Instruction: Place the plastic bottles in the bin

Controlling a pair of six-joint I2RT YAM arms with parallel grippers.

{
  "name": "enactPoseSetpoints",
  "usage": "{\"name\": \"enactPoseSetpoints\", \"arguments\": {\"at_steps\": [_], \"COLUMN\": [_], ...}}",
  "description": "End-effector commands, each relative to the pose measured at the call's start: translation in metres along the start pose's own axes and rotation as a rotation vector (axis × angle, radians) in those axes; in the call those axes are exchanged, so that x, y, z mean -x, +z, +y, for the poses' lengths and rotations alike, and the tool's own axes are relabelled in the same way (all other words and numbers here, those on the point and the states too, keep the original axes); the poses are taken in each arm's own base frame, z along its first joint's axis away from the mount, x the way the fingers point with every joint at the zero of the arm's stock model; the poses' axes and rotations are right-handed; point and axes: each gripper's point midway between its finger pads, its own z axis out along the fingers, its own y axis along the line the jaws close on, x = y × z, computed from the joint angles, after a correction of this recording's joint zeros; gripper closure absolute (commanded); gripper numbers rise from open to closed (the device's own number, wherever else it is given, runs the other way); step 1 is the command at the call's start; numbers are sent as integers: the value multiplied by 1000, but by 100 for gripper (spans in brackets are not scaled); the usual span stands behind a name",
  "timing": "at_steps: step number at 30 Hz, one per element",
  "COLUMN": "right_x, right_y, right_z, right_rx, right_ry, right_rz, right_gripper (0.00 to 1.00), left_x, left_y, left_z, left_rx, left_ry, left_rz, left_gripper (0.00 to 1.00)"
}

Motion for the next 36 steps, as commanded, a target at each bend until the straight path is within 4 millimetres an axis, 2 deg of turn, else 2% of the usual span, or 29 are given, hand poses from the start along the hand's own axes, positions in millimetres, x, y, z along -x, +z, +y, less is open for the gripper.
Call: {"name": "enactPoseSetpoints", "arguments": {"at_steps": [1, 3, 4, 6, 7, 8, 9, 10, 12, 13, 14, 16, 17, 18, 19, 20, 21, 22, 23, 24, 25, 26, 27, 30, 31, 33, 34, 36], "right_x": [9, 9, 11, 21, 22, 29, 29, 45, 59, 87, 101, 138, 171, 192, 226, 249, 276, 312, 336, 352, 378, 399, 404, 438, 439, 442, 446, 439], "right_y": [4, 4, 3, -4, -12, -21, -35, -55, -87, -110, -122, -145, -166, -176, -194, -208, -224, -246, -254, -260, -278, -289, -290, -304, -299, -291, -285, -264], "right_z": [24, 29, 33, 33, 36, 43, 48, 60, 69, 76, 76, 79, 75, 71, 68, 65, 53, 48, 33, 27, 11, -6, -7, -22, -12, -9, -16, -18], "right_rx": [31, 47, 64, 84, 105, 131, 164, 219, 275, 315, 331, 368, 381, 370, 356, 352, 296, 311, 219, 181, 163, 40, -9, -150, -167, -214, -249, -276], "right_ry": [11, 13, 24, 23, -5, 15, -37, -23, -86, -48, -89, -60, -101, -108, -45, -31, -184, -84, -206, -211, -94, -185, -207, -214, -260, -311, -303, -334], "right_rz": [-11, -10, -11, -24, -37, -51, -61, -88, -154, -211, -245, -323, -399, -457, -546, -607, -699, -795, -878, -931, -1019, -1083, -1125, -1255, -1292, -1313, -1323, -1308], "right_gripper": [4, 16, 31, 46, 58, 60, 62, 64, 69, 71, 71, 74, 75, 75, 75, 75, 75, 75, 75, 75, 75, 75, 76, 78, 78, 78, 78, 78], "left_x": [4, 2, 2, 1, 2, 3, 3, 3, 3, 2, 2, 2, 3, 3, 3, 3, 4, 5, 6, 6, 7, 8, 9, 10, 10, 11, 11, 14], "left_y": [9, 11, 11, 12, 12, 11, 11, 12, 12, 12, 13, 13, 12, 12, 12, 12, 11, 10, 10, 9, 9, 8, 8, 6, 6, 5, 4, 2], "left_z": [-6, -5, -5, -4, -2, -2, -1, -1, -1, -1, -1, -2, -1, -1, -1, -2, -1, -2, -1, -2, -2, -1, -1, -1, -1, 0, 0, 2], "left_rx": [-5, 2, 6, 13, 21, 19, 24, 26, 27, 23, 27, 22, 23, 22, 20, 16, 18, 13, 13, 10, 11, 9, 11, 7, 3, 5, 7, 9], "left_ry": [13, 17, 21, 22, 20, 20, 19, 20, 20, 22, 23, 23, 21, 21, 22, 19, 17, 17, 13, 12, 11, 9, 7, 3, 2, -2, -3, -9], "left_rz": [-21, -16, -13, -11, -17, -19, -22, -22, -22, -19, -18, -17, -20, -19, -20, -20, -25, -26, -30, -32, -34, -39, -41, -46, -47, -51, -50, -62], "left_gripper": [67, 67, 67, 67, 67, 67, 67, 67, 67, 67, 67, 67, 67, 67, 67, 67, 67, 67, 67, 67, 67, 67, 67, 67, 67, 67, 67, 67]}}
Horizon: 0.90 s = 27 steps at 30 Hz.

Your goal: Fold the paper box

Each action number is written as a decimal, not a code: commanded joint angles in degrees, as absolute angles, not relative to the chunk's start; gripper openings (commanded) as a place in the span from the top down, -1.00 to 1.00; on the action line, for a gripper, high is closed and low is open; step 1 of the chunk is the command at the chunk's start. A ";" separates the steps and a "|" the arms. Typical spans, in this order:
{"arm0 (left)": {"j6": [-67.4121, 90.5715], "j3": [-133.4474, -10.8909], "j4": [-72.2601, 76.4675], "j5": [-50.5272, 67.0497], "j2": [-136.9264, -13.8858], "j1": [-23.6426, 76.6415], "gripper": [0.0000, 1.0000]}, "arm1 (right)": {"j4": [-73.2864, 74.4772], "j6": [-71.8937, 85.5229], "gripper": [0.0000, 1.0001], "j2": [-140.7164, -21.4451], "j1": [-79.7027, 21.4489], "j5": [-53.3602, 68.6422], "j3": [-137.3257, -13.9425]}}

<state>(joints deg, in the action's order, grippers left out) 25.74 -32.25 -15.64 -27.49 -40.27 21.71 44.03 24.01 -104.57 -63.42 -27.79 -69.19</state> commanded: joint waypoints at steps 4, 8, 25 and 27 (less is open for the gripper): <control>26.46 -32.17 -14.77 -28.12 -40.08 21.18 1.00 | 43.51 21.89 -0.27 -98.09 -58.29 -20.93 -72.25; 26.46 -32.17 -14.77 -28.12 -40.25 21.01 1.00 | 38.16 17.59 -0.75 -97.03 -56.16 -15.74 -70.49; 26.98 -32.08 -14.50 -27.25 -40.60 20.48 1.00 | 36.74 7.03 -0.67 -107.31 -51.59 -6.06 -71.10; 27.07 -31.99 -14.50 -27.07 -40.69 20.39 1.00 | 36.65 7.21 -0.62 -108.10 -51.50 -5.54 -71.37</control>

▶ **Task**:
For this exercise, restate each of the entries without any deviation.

▶ **Solution to the problem**:
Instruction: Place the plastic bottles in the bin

Controlling a pair of six-joint I2RT YAM arms with parallel grippers.

{
  "name": "enactPoseSetpoints",
  "usage": "{\"name\": \"enactPoseSetpoints\", \"arguments\": {\"at_steps\": [_], \"COLUMN\": [_], ...}}",
  "description": "End-effector commands, each relative to the pose measured at the call's start: translation in metres along the start pose's own axes and rotation as a rotation vector (axis × angle, radians) in those axes; in the call those axes are exchanged, so that x, y, z mean -x, +z, +y, for the poses' lengths and rotations alike, and the tool's own axes are relabelled in the same way (all other words and numbers here, those on the point and the states too, keep the original axes); the poses are taken in each arm's own base frame, z along its first joint's axis away from the mount, x the way the fingers point with every joint at the zero of the arm's stock model; the poses' axes and rotations are right-handed; point and axes: each gripper's point midway between its finger pads, its own z axis out along the fingers, its own y axis along the line the jaws close on, x = y × z, computed from the joint angles, after a correction of this recording's joint zeros; gripper closure absolute (commanded); gripper numbers rise from open to closed (the device's own number, wherever else it is given, runs the other way); step 1 is the command at the call's start; numbers are sent as integers: the value multiplied by 1000, but by 100 for gripper (spans in brackets are not scaled); the usual span stands behind a name",
  "timing": "at_steps: step number at 30 Hz, one per element",
  "COLUMN": "right_x, right_y, right_z, right_rx, right_ry, right_rz, right_gripper (0.00 to 1.00), left_x, left_y, left_z, left_rx, left_ry, left_rz, left_gripper (0.00 to 1.00)"
}

Motion for the next 36 steps, as commanded, a target at each bend until the straight path is within 4 millimetres an axis, 2 deg of turn, else 2% of the usual span, or 29 are given, hand poses from the start along the hand's own axes, positions in millimetres, x, y, z along -x, +z, +y, less is open for the gripper.
Call: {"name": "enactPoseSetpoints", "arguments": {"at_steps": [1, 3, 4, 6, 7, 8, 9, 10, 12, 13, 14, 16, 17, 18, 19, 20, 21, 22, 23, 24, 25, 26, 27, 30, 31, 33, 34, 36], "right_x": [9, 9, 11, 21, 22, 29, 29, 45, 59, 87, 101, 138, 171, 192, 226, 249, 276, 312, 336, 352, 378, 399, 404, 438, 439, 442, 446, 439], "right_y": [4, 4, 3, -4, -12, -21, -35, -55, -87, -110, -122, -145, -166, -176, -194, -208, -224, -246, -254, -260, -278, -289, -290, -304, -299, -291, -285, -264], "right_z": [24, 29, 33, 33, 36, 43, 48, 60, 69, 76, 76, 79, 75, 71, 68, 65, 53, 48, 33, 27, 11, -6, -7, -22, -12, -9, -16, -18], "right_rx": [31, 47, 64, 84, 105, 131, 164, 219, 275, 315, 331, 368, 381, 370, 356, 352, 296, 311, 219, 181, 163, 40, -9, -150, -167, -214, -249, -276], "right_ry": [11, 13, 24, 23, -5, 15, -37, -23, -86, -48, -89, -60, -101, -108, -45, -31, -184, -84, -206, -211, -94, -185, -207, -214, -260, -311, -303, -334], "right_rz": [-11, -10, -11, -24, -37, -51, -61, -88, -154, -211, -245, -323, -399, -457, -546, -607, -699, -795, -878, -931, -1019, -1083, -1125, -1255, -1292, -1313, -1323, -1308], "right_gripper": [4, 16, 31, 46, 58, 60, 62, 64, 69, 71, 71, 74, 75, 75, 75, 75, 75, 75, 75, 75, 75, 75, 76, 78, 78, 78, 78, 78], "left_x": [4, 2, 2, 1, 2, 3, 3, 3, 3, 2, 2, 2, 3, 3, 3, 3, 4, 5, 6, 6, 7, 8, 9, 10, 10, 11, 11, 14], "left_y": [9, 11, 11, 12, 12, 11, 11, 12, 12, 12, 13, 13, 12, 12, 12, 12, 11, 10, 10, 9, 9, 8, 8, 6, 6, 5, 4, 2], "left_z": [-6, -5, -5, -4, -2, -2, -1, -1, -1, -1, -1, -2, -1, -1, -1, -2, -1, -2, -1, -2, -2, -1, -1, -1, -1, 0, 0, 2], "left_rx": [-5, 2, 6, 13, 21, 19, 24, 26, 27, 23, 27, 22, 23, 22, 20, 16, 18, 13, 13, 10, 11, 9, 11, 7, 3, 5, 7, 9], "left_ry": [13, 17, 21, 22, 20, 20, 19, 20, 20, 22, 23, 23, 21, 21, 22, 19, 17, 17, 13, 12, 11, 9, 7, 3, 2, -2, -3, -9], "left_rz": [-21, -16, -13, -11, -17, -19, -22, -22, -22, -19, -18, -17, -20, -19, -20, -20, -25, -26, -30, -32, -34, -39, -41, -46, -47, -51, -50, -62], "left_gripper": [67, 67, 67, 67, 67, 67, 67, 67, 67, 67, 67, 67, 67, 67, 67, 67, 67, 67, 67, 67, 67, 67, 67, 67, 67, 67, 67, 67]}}
Horizon: 0.90 s = 27 steps at 30 Hz.

Your goal: Fold the paper box

Each action number is written as a decimal, not a code: commanded joint angles in degrees, as absolute angles, not relative to the chunk's start; gripper openings (commanded) as a place in the span from the top down, -1.00 to 1.00; on the action line, for a gripper, high is closed and low is open; step 1 of the chunk is the command at the chunk's start. A ";" separates the steps and a "|" the arms. Typical spans, in this order:
{"arm0 (left)": {"j6": [-67.4121, 90.5715], "j3": [-133.4474, -10.8909], "j4": [-72.2601, 76.4675], "j5": [-50.5272, 67.0497], "j2": [-136.9264, -13.8858], "j1": [-23.6426, 76.6415], "gripper": [0.0000, 1.0000]}, "arm1 (right)": {"j4": [-73.2864, 74.4772], "j6": [-71.8937, 85.5229], "gripper": [0.0000, 1.0001], "j2": [-140.7164, -21.4451], "j1": [-79.7027, 21.4489], "j5": [-53.3602, 68.6422], "j3": [-137.3257, -13.9425]}}

<state>(joints deg, in the action's order, grippers left out) 25.74 -32.25 -15.64 -27.49 -40.27 21.71 44.03 24.01 -104.57 -63.42 -27.79 -69.19</state> commanded: joint waypoints at steps 4, 8, 25 and 27 (less is open for the gripper): <control>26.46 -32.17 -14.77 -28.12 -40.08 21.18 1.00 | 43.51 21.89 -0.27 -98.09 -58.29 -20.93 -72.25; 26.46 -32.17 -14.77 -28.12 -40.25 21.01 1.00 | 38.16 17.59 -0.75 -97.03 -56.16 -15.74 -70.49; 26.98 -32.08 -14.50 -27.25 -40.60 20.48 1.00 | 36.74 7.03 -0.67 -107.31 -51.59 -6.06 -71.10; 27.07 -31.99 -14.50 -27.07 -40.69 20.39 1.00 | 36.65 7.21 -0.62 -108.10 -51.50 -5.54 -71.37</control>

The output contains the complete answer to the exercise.